# Jack Taylor



## Kernowdreamer (23 Oct 2017)

Hi.

I recently picked up this frame from a discerning seller who was disposing of his late fathers collection. He didn't want the frame to go abroad or to someone who would sell it on. I was specifically looking for a Taylor (although, not necessarily a tandem) as they were made in the town where I grew up, so we were both happy chappies.

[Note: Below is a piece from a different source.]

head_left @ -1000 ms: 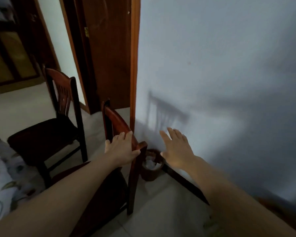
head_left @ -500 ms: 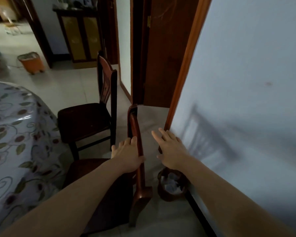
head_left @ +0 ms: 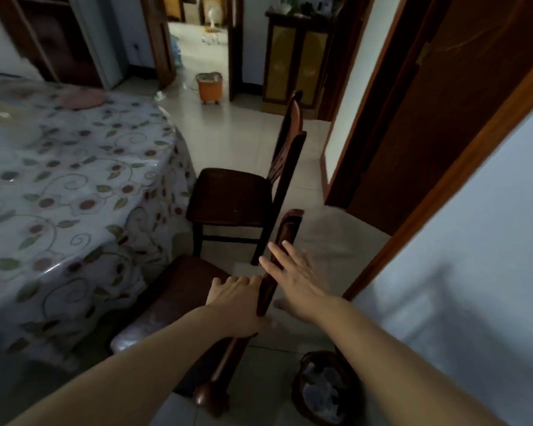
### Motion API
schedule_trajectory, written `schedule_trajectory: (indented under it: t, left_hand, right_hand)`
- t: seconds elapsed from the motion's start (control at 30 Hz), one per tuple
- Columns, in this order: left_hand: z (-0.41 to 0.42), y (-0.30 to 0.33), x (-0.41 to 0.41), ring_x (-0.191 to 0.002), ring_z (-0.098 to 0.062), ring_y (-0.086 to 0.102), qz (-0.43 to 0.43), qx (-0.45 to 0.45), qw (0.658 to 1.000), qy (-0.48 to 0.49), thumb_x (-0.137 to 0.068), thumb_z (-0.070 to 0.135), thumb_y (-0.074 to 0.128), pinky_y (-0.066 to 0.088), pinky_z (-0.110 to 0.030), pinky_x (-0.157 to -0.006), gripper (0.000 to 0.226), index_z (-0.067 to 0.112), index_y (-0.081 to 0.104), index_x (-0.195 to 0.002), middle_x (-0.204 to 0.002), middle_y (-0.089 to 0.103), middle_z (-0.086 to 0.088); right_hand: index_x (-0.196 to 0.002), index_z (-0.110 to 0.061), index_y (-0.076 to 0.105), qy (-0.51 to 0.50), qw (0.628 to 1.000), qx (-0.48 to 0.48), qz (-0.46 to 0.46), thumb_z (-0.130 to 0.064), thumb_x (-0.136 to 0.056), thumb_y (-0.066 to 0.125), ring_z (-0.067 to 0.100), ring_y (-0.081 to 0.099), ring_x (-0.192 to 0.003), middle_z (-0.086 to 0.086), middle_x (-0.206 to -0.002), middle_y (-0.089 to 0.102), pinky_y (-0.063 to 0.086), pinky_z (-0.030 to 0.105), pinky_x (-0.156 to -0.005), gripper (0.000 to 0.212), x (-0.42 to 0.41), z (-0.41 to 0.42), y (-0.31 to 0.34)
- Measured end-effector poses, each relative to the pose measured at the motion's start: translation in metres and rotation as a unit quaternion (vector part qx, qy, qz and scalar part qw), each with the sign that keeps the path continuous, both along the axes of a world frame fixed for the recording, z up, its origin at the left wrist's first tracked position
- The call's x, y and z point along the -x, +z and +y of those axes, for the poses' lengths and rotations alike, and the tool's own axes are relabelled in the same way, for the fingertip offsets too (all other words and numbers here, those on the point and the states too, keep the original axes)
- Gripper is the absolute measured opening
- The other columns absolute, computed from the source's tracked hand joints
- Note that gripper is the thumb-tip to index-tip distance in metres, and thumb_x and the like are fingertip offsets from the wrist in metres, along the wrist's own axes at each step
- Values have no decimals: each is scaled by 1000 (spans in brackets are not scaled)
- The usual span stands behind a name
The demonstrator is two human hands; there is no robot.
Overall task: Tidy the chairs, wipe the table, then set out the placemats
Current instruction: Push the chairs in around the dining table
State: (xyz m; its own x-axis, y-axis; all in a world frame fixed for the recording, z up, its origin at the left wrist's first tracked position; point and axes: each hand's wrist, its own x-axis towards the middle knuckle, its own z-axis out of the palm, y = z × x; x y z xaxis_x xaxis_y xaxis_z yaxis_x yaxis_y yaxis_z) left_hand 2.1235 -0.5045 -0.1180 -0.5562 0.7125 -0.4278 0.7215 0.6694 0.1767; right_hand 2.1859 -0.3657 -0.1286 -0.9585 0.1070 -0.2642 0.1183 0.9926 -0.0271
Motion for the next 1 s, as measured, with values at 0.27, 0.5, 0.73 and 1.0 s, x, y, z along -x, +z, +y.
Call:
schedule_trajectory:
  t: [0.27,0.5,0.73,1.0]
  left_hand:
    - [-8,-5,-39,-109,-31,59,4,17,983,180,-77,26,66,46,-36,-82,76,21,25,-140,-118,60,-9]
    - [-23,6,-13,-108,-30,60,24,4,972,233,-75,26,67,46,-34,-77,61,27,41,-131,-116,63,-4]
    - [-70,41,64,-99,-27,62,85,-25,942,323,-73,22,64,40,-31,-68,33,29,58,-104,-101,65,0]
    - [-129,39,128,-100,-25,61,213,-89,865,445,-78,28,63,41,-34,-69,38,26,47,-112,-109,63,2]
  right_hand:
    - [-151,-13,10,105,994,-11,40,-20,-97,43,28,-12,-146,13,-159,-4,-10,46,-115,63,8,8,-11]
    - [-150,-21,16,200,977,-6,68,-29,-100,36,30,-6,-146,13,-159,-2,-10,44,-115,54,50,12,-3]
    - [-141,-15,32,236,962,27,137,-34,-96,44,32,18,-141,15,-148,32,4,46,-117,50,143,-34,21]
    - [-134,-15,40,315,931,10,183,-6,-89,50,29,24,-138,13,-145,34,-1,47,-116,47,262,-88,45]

Anyone else out there with a Jack Taylor? I have yet to see another tandem with this frame design and would be interested to hear opinions on it's intended use. Tour, TT or track, I wonder?


----------



## TheCyclingRooster (23 Oct 2017)

Hi Kd. Certainly an interesting purchase albeit I have never been into tandems myself.
This has been largely due to an inability to be able to store it and the lack of a reliable stoker.
The out of area riding that would help promote tandem jaunts I have also seen as a problem when it came to transportation as in the early days I did not have estate cars or car derived vans that could do the deed.
Are you intending keeping the frame as it is or ar you looking to have an authentic refurbishment carried-out ?

Safe and enjoyable riding to you and your stoker or would it be that you could end-up rear saddle directing ?


----------



## Kernowdreamer (23 Oct 2017)

No plans to build it up. Budget won't stretch to a full build and as it would be at least another 2 feet long I can't imagine where I would put it! It's hanging on the wall where I admire the workmanship. No that's not a waste. It will be fully intact for the next appreciative owner.


----------



## TheCyclingRooster (23 Oct 2017)

Hi again Kd. There is absolutely nothing wrong with display a tasty piece of Cyclery Art Work by adorning a wall with it.
A few years ago there was a piece of Liverpool Cycle History - a Golden Anniversary model Harry Quinn albeit a complete bike up for sale on E'bay that was listed at some almost insane starting bid.
I am not certain but I believe that it ended up being shipped out to the United States or Australia judging by the disclosure from the interested parties that exchanged messages about shipping costs.
It allegedly was only used the once at a special rally to commemorate the 50th year of the the building of the Harry Quinn Cycle business.

Harry Quinn sadly passed away several years ago having moved away from Liverpool to the Pembrokeshire area where he spent his last years with his son whom specialised in Mountain Bikes.


----------



## Tight Git (26 Oct 2017)

When I was a nipper I had a Claud Butler velox 71 and my friend had a Jack Taylor (not tandems!) - I lived 4 miles from Stockton and remember the 'factory' very well! Enjoy your piece of art.


----------



## bigjim (4 Nov 2017)

View: https://www.youtube.com/watch?v=ALNsQpCL8LY


----------



## ChopperGav (20 Nov 2017)

This is mine, a 71 tourist framed tandem, as you can see a little different from yours. I picked mine up locally (Norfolk) someone disposing of his fathers estate and it appears to have had a somewhat easy life, it rides beautifully, hope you enjoy yours whatever you do with it.


----------